Bio::SimpleAnalysisI - A simple interface to any (local or remote) analysis tool


This is an interface module - you do not instantiate it. Use other modules instead (those that implement this interface).


This interface contains public methods for accessing and controlling local and remote analysis tools. It is meant to be used on the client side. The interface consists only of a necessary set of methods for synchronous invocation of analysis tools. For more complex set, including an asynchronous access, see interface Bio::AnalysisI (which inherits from this one, by the way).


Mailing Lists

User feedback is an integral part of the evolution of this and other Bioperl modules. Send your comments and suggestions preferably to the Bioperl mailing list. Your participation is much appreciated.                  - General discussion  - About the mailing lists


Please direct usage questions or support issues to the mailing list:

rather than to the module maintainer directly. Many experienced and reponsive experts will be able look at the problem and quickly address it. Please include a thorough description of the problem with code and data examples if at all possible.

Reporting Bugs

Report bugs to the Bioperl bug tracking system to help us keep track of the bugs and their resolution. Bug reports can be submitted via the web:


Martin Senger (


Copyright (c) 2003, Martin Senger and EMBL-EBI. All Rights Reserved.

This module is free software; you can redistribute it and/or modify it under the same terms as Perl itself.


This software is provided "as is" without warranty of any kind.




This is actually the main documentation...

If you try to call any of these methods directly on this Bio::SimpleAnalysisI object you will get a not implemented error message.


 Usage   : $tool->analysis_name;
 Returns : a name of this analysis
 Args    : none


 Usage   : $tool->analysis_spec;
 Returns : a hash reference describing this analysis
 Args    : none

The returned hash reference uses the following keys (not all of them always present, perhaps others present as well): name, type, version, supplier, installation, description.


 Usage   : $tool->input_spec;
 Returns : an array reference with hashes as elements
 Args    : none

The analysis input data are named, and can be also associated with a default value, with allowed values and with few other attributes. The names are important for feeding the analysis with the input data (the inputs are given to methods run and wait_for as name/value pairs).
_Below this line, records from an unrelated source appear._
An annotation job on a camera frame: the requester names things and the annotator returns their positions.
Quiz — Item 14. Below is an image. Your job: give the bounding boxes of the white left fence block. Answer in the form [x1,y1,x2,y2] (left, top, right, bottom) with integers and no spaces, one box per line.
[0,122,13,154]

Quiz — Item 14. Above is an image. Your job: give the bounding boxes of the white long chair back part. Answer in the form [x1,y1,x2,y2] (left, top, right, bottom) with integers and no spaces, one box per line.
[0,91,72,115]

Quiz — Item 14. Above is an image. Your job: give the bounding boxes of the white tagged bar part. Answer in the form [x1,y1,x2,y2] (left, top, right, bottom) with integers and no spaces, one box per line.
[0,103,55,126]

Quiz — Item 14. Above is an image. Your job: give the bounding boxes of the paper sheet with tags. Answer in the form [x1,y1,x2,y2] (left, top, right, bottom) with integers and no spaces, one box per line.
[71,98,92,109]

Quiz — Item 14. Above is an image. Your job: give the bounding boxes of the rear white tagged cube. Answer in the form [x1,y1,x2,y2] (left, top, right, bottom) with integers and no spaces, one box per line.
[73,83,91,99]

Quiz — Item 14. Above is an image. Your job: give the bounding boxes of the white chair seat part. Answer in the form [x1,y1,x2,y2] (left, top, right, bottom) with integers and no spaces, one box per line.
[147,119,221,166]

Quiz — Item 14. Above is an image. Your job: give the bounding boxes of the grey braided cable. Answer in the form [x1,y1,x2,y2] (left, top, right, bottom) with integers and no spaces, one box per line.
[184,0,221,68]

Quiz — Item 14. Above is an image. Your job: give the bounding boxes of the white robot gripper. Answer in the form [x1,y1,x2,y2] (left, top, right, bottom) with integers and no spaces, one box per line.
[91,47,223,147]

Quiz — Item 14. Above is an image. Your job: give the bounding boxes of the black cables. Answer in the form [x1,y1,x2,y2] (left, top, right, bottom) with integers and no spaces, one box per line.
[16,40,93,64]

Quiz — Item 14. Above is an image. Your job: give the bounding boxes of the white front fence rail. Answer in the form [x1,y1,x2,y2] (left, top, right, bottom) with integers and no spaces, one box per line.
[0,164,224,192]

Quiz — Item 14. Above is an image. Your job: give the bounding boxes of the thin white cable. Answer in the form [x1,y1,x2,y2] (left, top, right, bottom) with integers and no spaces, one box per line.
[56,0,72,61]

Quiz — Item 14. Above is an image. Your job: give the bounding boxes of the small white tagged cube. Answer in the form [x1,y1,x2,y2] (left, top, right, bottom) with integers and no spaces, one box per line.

 Usage   : $tool->result_spec;
 Returns : a hash reference with result names as keys
           and result types as values
 Args    : none

An analysis can produce several results, or the same result in several different formats. All such results are named and can be retrieved using their names by metod result.

Here is an example of the result specification:

  $result_spec = {
          'outseq' => 'String',
          'report' => 'String',
          'detailed_status' => 'String'


 Usage   : $tool->run ( ['sequence=@my.seq', 'osformat=embl'] )
 Returns : $self
 Args    : data and parameters for this execution
           (in various formats)

Create a job, start it, and wait for its completion. The method is identical to the method wait_for. Why there are two methods doing the same? Because it is expected that the sub-classes may implement them differently (an example is an interface Bio::AnalysisI which uses method run for an asynchronous execution and method wait_for for a synchronous one.

Usually, after this call, you ask for results of the finished job:

    $analysis->run (...)->result;

The input data and prameters for this execution can be specified in various ways:

array reference

The array has scalar elements of the form

   name = [[@]value]

where name is the name of an input data or input parameter (see method input_spec for finding what names are recognized by this analysis) and value is a value for this data/parameter. If value is missing a 1 is assumed (which is convenient for the boolean options). If value starts with @ it is treated as a local filename, and its contents is used as the data/parameter value.

hash reference

The same as with the array reference but now there is no need to use an equal sign. The hash keys are input names and hash values their data. The values can again start with a @ sign indicating a local filename.


 Usage   : $tool->wait_for ( { 'sequence' => '@my,file' } )
 Returns : $self
 Args    : the same as for method 'run'

Create a job, start it and wait for its completion. The method is identical to the method run. See details in the run method.


 Usage   : $tool->status
 Returns : string describing a status of the execution
 Args    : none

It returns one of the following strings (and perhaps more if a server implementation extended possible job states):

   CREATED              (not run yet)
   COMPLETED            (run and finished normally)
   TERMINATED_BY_ERROR  (run and finished with an error or a signal)


 Usage   : $job->result (...)
 Returns : a result created by running an analysis
 Args    : none (but an implementation may choose
           to add arguments for instructions how to process
           the raw result)

The method returns a scalar representing a result of an executed job. If the job was terminated by an error the result may contain an error message instead of the real data (or both, depending on the implementation).